Required work
Using the listing below, print the line that contains "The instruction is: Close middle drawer" and each line after it, exactly as shown, through the final one.

The input Block Start

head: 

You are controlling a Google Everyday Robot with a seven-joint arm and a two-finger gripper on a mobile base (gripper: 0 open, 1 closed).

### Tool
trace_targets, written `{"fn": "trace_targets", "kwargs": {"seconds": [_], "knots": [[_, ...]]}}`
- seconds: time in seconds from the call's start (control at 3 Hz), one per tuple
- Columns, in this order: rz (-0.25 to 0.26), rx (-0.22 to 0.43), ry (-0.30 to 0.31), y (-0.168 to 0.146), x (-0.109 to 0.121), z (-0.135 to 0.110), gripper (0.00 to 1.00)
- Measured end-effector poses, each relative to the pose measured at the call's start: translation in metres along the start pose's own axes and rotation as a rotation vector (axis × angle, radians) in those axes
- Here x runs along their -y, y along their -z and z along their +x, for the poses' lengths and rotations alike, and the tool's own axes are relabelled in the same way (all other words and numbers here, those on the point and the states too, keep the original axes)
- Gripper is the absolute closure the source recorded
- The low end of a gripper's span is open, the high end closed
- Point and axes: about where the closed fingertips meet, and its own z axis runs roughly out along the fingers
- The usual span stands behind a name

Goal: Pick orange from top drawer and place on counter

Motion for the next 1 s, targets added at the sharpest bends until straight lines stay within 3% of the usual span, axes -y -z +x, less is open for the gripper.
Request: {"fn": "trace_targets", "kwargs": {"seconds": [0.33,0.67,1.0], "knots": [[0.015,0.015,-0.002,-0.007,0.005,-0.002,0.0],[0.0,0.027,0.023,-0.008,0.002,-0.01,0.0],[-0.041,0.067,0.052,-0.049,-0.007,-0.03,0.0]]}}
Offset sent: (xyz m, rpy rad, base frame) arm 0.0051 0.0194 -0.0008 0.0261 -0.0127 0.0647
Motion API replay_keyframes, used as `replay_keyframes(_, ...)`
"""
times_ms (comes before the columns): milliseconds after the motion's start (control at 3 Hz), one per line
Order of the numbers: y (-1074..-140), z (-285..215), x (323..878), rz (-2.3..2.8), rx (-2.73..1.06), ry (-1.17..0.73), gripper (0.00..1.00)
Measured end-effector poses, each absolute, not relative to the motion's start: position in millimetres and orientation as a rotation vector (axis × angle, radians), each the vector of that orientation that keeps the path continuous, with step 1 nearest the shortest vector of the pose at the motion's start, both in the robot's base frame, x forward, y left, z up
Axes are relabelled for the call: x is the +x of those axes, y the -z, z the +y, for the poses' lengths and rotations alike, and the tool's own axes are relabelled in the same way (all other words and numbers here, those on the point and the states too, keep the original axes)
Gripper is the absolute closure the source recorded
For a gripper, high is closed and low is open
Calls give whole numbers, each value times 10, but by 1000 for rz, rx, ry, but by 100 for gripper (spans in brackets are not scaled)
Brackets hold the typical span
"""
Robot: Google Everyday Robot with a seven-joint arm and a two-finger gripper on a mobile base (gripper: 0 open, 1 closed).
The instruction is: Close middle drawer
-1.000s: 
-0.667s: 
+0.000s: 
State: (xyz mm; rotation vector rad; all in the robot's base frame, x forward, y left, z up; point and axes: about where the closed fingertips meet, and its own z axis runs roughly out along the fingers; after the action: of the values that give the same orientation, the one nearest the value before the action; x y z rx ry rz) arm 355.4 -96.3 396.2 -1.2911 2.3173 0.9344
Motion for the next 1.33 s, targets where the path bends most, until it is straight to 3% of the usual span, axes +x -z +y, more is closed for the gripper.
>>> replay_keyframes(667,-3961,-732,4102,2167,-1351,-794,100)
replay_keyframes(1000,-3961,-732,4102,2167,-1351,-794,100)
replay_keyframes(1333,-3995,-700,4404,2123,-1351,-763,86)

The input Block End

Result for this task
The instruction is: Close middle drawer
-1.000s: 
-0.667s: 
+0.000s: 
State: (xyz mm; rotation vector rad; all in the robot's base frame, x forward, y left, z up; point and axes: about where the closed fingertips meet, and its own z axis runs roughly out along the fingers; after the action: of the values that give the same orientation, the one nearest the value before the action; x y z rx ry rz) arm 355.4 -96.3 396.2 -1.2911 2.3173 0.9344
Motion for the next 1.33 s, targets where the path bends most, until it is straight to 3% of the usual span, axes +x -z +y, more is closed for the gripper.
>>> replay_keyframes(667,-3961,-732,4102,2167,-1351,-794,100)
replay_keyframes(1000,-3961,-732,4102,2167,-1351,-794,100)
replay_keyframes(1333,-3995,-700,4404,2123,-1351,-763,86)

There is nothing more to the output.